● Raw data:
━━━━━━━━━━

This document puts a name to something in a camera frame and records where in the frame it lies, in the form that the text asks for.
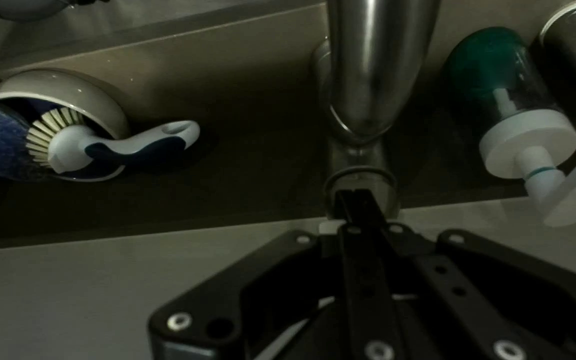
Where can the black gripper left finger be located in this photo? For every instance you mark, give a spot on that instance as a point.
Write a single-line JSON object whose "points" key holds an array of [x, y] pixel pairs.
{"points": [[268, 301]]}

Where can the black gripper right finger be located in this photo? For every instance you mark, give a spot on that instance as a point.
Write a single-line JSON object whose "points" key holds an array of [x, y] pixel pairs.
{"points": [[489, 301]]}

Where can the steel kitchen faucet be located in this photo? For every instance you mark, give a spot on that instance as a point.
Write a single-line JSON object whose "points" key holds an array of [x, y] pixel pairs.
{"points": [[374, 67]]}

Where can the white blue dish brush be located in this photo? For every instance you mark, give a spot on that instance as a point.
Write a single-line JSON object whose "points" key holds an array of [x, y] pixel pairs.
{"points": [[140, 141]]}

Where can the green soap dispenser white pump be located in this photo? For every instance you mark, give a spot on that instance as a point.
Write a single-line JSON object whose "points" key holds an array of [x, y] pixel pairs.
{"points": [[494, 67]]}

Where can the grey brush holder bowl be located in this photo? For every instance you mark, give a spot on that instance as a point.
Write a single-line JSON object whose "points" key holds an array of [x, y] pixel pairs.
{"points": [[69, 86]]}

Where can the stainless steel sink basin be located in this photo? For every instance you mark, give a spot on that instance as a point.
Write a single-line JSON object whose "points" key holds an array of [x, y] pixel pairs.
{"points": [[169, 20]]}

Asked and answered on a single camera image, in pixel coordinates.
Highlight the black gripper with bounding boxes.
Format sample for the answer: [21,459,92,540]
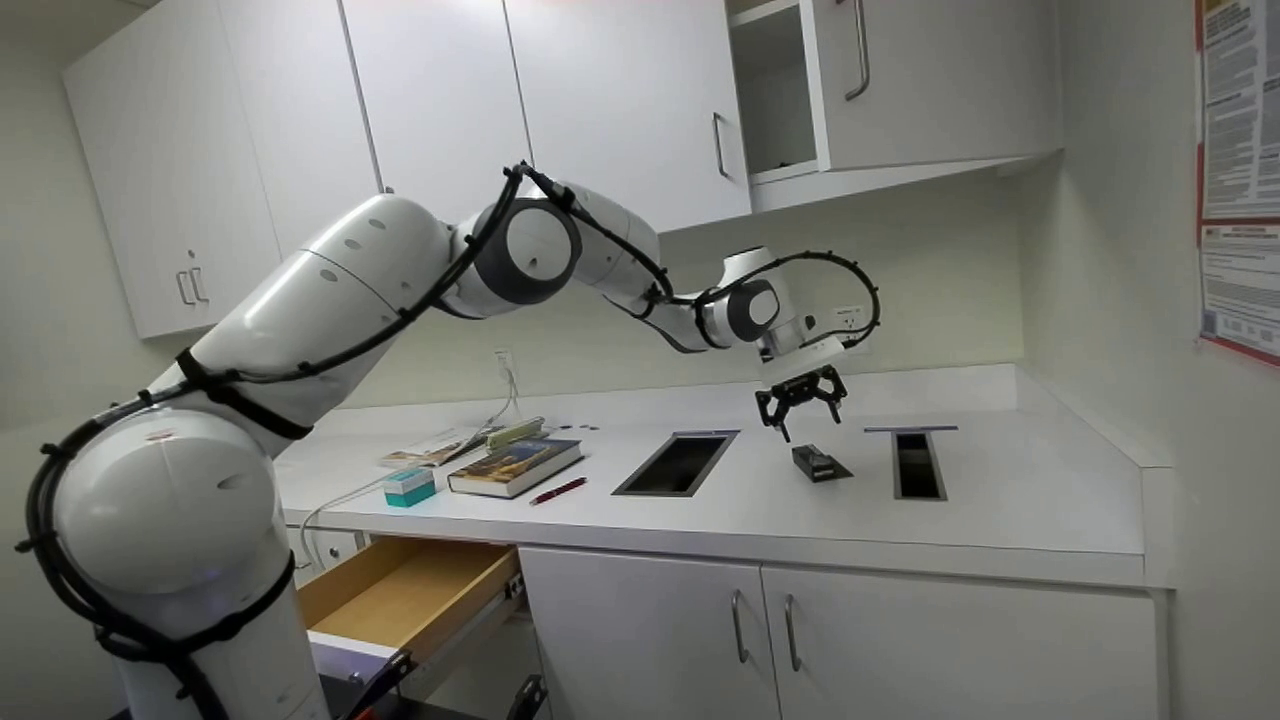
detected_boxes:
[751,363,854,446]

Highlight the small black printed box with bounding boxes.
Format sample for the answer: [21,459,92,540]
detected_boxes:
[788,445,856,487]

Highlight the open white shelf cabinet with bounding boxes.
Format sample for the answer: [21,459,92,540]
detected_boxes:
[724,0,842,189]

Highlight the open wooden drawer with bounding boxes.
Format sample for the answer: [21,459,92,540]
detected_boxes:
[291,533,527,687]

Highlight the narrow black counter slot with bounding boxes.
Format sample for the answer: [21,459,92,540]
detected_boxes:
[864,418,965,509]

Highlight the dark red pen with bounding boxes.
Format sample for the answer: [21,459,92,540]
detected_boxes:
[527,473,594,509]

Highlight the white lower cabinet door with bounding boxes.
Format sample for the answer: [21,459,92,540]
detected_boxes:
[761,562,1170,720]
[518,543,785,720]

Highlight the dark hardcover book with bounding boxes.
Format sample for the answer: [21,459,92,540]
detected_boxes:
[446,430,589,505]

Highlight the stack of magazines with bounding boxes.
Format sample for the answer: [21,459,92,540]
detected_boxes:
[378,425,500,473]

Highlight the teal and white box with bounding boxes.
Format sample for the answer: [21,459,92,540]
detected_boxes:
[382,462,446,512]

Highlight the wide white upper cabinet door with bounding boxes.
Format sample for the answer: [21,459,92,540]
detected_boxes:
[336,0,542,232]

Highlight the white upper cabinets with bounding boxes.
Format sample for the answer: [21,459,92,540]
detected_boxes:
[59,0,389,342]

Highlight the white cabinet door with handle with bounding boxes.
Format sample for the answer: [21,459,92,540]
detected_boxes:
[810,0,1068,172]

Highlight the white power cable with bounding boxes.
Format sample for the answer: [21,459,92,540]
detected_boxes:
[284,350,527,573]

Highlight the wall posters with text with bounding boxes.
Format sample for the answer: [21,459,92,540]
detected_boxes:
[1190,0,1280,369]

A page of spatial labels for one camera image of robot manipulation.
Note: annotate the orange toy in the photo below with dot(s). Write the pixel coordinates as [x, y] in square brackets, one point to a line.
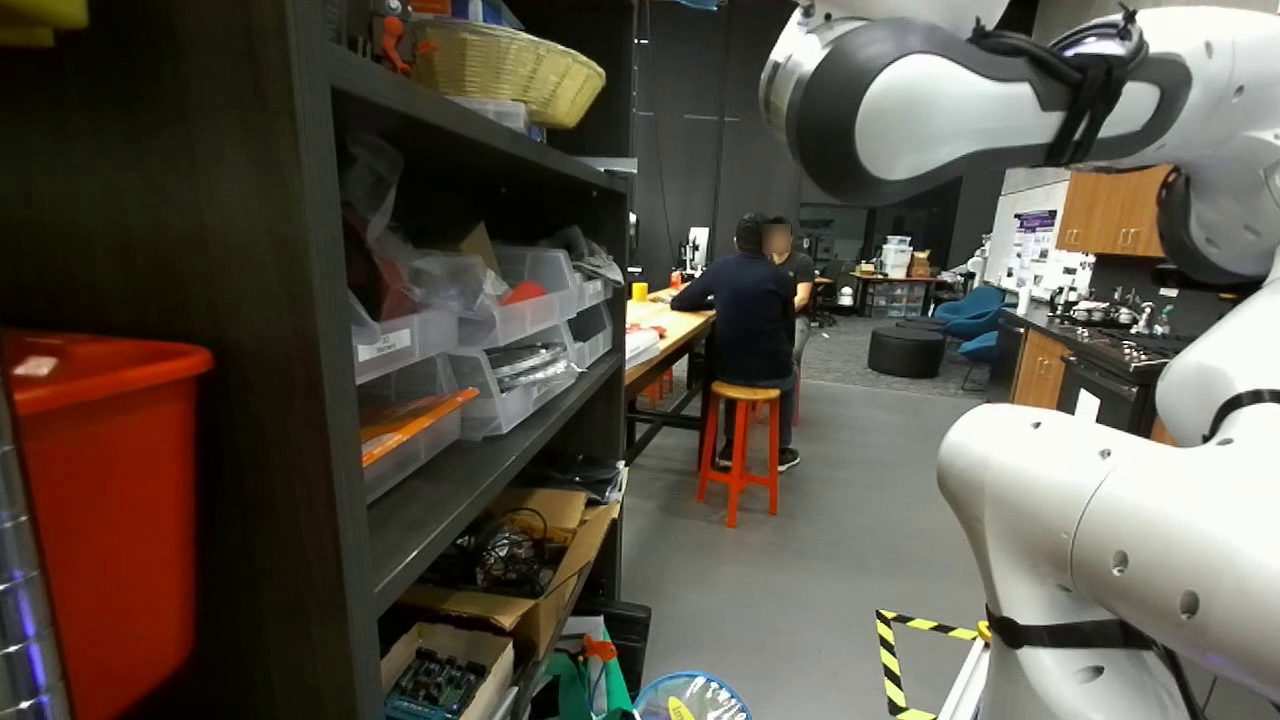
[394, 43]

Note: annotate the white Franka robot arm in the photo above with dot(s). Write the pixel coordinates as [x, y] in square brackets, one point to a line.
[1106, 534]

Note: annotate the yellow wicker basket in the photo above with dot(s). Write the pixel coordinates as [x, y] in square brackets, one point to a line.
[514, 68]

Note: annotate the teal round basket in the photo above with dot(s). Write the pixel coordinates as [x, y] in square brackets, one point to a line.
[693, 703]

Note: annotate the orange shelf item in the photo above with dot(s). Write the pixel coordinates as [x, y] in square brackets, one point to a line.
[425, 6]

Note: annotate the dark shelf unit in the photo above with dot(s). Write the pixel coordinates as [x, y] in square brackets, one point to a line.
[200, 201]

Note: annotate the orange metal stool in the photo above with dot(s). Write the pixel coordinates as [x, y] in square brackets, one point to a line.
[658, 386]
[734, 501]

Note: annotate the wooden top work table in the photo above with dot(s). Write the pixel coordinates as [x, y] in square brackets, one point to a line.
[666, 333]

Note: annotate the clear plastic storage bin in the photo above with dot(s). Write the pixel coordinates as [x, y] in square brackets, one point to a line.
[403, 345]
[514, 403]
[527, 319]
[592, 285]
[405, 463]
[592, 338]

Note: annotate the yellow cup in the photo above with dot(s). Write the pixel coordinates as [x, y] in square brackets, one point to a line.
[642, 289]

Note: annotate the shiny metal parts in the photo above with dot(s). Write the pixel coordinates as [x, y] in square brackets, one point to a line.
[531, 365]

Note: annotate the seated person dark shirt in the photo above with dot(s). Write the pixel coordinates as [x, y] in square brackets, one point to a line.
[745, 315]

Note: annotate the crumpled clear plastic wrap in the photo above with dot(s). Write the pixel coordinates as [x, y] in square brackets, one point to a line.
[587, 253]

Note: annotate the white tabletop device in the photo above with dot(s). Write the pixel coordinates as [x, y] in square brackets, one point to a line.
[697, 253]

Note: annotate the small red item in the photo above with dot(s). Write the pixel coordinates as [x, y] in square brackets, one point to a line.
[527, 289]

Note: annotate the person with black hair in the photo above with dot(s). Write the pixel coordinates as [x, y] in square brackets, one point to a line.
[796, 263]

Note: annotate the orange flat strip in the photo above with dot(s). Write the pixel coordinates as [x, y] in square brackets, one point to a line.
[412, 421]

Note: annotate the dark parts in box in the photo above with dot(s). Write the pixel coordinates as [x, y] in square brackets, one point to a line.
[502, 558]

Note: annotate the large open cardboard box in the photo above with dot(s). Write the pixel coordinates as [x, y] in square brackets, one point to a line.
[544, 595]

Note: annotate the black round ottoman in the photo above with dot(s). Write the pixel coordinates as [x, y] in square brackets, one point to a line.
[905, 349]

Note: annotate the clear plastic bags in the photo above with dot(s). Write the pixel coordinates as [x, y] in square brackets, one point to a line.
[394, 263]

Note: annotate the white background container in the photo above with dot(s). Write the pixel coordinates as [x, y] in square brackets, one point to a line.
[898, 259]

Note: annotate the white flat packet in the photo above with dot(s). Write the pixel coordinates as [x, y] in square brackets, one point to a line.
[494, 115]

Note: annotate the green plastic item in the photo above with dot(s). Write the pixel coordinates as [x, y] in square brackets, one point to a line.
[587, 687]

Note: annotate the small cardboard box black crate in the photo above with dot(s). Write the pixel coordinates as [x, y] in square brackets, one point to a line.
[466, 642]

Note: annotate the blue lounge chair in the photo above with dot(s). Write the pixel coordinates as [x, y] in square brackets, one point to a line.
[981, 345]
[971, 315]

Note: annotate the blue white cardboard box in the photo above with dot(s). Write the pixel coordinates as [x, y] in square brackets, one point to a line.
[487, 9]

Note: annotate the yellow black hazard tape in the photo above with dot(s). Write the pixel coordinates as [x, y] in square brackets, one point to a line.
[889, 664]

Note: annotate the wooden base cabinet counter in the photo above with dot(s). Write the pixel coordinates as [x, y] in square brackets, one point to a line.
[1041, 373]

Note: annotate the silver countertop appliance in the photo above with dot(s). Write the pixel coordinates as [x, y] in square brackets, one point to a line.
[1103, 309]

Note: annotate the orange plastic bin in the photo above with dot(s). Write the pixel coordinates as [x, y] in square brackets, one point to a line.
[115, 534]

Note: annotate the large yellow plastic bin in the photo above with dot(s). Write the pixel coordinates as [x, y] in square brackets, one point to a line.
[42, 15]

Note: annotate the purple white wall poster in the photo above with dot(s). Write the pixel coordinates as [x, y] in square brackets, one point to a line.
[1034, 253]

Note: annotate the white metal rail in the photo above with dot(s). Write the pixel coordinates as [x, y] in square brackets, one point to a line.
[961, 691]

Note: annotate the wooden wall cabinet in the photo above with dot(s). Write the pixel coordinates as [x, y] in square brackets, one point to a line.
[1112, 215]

━━━━━━━━━━

● What you are asked to do: Copy all lines of the material above where the string "brush" occurs.

● Result for this exercise:
Where can the white blue dish brush be located in this photo? For every instance you mark, give a spot on that instance as a point.
Where can the grey brush holder bowl be located in this photo? For every instance you mark, give a spot on that instance as a point.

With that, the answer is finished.